Subur Tegaskan Dukungan terhadap Kepengurusan Partai Demokrat di Bawah Kepemimpinan AHY

Ketua Umum Partai Demokrat Agus Harimurti Yudhoyono menemui Profesor Subur Budi Santoso, bekas ketua umum pertama Partai Demokrat. Foto: ist.
Ketua Umum Partai Demokrat Agus Harimurti Yudhoyono menemui Profesor Subur Budi Santoso, bekas ketua umum pertama Partai Demokrat. Foto: ist.

Bekas Ketua Umum DPP Partai Demokrat, Profesor Subur Budi Santoso, menegaskan dukungan terhadap kepengurusan yang sah. Yakni hasil Kongres V Maret 2020 yang memilih Agus Harimurti Yudhoyono (AHY) sebagai ketua umum.


Pernyataan ini disampaikan Subur dan sejumlah kader senior partai lain terkait pencatutan nama mereka dalam sejumlah pemberitaan. Dalam pemberitaan itu, disebutkan bahwa mereka, seolah-olah, menyetujui upaya pengambilalihan kepemimpinan partai melalui mekanisme kongres luar biasa.

"Benar kami melaksanakan pertemuan yang berlangsung di Rumah Makan Kado, Mid Plaza (Jakarta), pada 19 Februari 2021," kata Subur seperti dikutip dari Kantor Berita Politik RMOL, Sabtu, 20 Februari 2021. "Pertemuan itu dihadiri oleh Bapak Umar Said, Bapak Agus Abu Bakar Al Habsyi, Bapak Wayan Sugiana, saya sendiri dan saudara Jhoni Allen Marbun.”

Subur menegaskan pertemuan tersebut bertujuan meminta klarifikasi gerakan yang dilakukan oleh Jhoni Allen Marbun (JAM) dan kawan-kawan. Subur mengatakan para senior di Partai Demokrat menyayangkan langkah emosional JAM. 

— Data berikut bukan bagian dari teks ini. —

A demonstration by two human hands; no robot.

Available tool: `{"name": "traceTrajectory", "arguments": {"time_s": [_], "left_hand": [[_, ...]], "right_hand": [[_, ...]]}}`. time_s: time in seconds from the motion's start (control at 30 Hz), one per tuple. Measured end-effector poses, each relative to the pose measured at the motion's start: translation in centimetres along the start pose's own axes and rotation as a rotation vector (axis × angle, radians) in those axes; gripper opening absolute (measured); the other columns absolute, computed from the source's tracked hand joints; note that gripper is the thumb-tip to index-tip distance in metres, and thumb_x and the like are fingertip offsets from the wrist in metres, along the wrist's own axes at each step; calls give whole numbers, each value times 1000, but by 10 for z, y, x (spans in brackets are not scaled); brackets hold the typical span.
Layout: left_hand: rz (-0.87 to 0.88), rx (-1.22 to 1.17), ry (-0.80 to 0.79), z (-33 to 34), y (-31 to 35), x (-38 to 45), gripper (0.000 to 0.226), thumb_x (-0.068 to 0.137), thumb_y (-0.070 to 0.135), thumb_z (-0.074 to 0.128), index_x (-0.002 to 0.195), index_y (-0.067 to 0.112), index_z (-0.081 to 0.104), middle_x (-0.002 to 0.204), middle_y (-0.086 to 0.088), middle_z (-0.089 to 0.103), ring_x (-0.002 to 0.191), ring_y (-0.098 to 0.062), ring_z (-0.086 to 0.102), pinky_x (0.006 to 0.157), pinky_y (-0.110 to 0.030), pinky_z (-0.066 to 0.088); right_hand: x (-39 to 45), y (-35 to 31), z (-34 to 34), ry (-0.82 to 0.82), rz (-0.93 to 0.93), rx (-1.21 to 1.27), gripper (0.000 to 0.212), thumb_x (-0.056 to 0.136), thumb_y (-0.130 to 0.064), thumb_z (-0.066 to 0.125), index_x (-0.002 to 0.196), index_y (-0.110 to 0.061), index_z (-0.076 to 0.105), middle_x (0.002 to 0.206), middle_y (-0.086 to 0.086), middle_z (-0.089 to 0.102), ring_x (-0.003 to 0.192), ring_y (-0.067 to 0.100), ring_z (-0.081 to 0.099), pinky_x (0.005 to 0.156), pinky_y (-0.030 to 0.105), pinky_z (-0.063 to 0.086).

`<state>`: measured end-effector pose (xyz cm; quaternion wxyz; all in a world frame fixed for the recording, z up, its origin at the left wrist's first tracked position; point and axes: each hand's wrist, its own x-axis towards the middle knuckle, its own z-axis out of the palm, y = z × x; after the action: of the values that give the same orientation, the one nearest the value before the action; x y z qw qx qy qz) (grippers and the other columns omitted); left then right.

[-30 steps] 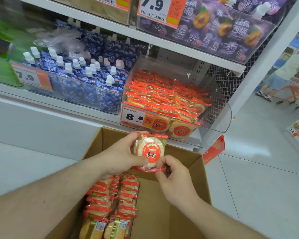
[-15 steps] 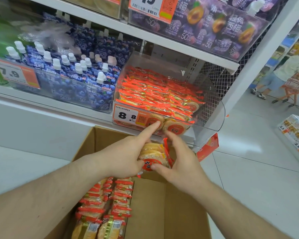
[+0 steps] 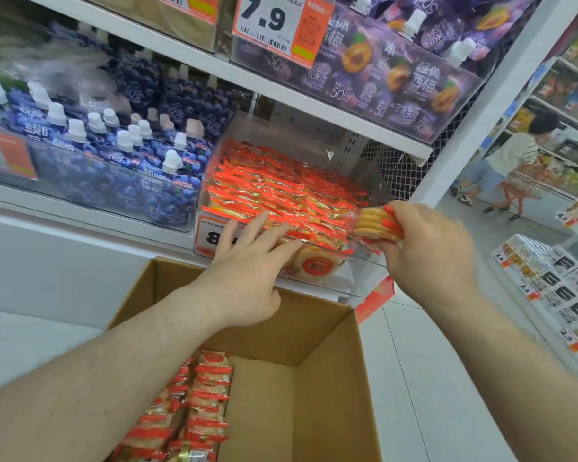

Dalam pertemuan itu, Subur dan kawan-kawan menasihati JAM untuk menghentikan gerakan yang bertentangan dengan aturan partai yang mereka nilai tidak akan membesarkan Partai Demokrat. Sebaliknya, kata Subur, tindakan JAM itu bakal mencoreng wwajah partai yang mulai meroket akhir-akhir ini di berbagai survei nasional.

Subur juga menyayangkan pemberitaan di media massa yang memelintir seolah-olah pertemuan itu sebagai bentuk dukungan Subur dan sejumlah kader senior terhadap rencana mengambil alih kekuasaan partai dari pengurus yang sah. 

Seharusnya, kata Subur, wartawan menjalankan prosedur verifikasi dan klarifikasi. Pemberitaan itu, kata Subur, mencoreng nama baik dan reputasinya serta mengganggu hubungan baik dengan Ketum AHY serta jajaran pengurus PD saat ini.